BEGIN

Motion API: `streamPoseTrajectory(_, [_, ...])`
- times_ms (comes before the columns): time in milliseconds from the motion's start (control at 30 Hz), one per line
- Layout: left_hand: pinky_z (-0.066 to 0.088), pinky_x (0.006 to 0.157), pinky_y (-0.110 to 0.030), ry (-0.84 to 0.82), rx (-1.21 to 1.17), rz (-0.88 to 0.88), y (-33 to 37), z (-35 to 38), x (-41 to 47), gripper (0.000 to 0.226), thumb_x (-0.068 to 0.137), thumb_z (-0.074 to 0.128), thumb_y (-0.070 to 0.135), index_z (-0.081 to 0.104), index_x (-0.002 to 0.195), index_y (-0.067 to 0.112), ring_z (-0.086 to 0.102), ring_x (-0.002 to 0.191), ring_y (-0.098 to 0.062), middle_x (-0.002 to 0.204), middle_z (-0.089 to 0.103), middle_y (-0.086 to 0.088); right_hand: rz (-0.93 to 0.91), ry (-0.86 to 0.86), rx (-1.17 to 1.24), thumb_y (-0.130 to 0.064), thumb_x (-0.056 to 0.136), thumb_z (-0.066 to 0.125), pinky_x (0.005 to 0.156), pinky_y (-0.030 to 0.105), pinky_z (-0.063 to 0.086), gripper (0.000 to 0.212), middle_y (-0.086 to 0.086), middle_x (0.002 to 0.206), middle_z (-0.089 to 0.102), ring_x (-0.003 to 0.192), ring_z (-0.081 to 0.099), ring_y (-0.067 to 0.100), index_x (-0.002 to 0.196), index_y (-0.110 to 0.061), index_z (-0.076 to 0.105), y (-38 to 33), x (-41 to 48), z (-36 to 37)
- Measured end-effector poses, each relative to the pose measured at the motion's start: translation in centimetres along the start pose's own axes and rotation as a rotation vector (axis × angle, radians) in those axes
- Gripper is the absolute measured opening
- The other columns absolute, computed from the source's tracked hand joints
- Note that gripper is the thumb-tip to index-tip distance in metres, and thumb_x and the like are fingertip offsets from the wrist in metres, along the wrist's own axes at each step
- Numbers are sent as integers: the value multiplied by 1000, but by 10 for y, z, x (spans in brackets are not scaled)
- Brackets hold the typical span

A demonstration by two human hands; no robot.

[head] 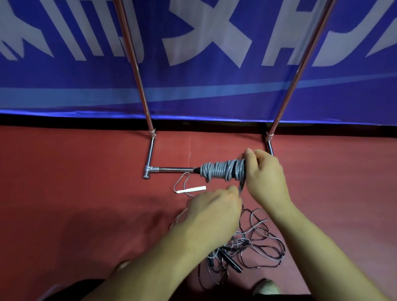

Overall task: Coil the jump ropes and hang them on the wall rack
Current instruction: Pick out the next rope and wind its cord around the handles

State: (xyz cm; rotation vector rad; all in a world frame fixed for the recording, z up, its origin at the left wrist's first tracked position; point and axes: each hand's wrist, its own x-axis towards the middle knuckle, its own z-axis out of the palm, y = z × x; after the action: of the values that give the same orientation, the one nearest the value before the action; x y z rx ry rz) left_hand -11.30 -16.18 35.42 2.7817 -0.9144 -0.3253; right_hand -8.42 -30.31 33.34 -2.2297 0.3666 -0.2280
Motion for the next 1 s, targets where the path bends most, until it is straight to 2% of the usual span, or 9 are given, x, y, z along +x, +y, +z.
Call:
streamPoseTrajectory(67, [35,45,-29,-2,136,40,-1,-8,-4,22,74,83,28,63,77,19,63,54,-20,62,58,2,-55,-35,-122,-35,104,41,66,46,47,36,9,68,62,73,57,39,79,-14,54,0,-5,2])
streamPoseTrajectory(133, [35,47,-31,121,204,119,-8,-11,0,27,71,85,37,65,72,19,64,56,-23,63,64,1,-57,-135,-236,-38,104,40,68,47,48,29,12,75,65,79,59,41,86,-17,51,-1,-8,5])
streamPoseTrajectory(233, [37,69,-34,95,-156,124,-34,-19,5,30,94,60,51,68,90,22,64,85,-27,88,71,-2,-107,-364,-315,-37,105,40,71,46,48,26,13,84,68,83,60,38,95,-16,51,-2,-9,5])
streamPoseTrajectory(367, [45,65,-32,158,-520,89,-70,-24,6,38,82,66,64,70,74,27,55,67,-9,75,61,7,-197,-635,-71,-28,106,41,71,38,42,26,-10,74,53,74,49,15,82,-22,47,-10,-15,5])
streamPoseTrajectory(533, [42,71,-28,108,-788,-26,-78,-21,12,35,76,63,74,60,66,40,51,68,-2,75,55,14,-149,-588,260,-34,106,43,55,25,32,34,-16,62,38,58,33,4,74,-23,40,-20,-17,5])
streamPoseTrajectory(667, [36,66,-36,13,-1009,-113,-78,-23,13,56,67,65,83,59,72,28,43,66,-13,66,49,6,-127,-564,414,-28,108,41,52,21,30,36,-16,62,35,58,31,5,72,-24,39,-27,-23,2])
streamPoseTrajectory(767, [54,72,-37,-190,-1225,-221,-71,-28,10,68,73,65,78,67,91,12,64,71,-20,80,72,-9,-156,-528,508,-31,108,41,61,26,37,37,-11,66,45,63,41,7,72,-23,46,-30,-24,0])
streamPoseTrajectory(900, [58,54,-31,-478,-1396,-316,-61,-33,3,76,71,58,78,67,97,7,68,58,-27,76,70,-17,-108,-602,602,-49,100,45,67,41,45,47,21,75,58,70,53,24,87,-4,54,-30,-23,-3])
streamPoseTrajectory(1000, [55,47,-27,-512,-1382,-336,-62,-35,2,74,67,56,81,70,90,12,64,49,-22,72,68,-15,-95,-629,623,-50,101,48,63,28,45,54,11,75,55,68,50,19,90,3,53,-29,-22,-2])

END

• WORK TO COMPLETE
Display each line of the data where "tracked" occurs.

• SOLUTION TO THIS PROBLEM
- The other columns absolute, computed from the source's tracked hand joints
State: (xyz cm; rotation vector rad; all in a world frame fixed for the recording, z up, its origin at the left wrist's first tracked position; point and axes: each hand's wrist, its own x-axis towards the middle knuckle, its own z-axis out of the palm, y = z × x; after the action: of the values that give the same orientation, the one nearest the value before the action; x y z rx ry rz) left_hand -11.30 -16.18 35.42 2.7817 -0.9144 -0.3253; right_hand -8.42 -30.31 33.34 -2.2297 0.3666 -0.2280

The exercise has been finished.